「麻生VS小沢」、異例の論戦幕開けである。次期衆院選での政権交代実現を掲げる民主党の小沢一郎代表が、麻生太郎首相の所信表明演説に対する代表質問に立った。
さきの首相演説は、自らの政策を説明する以上に、民主党への質問や批判に力点が置かれた。小沢氏もそれを意識し、首相への質問はほとんどせずに「小沢政権」の説明に時間を割いた。まるでこちらが所信表明演説のようだった。
新政権が船出した国会なのに、首相ではなく野党第1党をめぐる応酬が論戦の主役である。何とも異様な光景だが、政界で政権交代が現実味を帯びて受け止められている反映なのだろう。小沢氏は、政権公約に盛り込む政策実現のスケジュールや必要な財源の規模を語ったが、内容はまだ不十分だ。政策論争を進める「たたき台」と位置づけるべきである。

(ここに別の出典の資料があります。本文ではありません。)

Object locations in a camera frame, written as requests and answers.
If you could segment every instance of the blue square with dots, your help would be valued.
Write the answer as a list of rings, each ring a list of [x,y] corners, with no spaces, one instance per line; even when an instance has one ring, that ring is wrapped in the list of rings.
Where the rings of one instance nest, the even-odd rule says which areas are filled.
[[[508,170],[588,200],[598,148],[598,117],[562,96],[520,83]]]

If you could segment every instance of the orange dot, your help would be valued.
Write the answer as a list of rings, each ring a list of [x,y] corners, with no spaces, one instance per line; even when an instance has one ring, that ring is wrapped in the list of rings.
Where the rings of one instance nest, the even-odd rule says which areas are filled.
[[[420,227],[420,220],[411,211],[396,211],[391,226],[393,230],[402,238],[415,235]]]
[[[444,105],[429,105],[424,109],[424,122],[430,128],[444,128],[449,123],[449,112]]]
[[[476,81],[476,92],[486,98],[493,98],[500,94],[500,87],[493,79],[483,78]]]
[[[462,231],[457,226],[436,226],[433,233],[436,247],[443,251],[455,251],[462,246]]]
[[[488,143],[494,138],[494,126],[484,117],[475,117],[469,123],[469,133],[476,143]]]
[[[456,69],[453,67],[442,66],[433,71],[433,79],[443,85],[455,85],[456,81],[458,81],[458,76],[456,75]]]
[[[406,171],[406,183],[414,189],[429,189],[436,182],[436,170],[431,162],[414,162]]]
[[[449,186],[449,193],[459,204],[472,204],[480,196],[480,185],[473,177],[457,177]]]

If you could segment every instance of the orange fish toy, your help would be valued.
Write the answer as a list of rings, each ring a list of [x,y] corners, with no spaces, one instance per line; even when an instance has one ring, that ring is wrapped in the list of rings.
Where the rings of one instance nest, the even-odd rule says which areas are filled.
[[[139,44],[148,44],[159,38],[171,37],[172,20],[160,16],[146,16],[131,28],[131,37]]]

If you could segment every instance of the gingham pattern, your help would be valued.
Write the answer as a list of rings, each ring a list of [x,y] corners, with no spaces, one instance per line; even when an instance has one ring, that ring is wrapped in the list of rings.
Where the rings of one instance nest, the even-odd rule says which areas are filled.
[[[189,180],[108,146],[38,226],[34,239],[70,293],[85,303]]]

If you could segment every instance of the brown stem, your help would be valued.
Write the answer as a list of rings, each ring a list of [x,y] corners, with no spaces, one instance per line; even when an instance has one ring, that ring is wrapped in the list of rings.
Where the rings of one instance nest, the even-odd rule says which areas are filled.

小沢氏は代表質問で、民主党が公約に掲げる「子ども手当」や、農業者への所得補償などを実施するスケジュールを3段階で示した。(1)09年度に8・4兆円(2)11年度までは14兆円(3)12年度に20・5兆円と必要な財源規模を4年計画で拡大すると説明。特別会計積立金など「埋蔵金」の活用や、独立行政法人の廃止、政府資産の売却などで捻出(ねんしゅつ)する考えを示した。
同党の政権公約のアキレスけんとも目される財源問題の輪郭を示した点は前進だ。ただ、内訳などは依然として明確でない。特に「埋蔵金」は何をどの程度あてこんでいるか不明なうえ、新規政策への充当が好ましくない一時的財源だ。これでは財源の裏打ちができたとは言い難い。
外交・安全保障は日米同盟重視と国連中心主義を「矛盾しない」と説明、国連重視の持論も展開した。では、アフガン支援問題などで日本は現実に何をすべきか。より、具体的な肉づけが必要だ。
一方、首相は小沢氏が補正予算案への対応など自らの「質問」に答えなかった点に不満を表明。小沢氏に「速やかな衆院解散」を促され、「解散は私が決める」と応じた。防御よりも攻撃を優先している首相だが、定額減税など諸施策の規模と財源が明確でない点は、民主党と変わらない。政策の具体像をより明確にしないと、衆院選の本番はとても乗り切れまい。
それにしても、冒頭から民主党への挑発ばかりが目立つ自民党の姿勢は疑問だ。細田博之幹事長は首相への質問で、延々と小沢氏攻撃に時間を割いた。いくら選挙近しとはいえ、今国会での懸案処理を本当に考えているか、疑わしくなる。
米金融危機のあおりで与党には解散先送り論が出るなど、国会の行方はまさに五里霧中だ。かと言って今後の論戦が「気もそぞろ」であってはならない。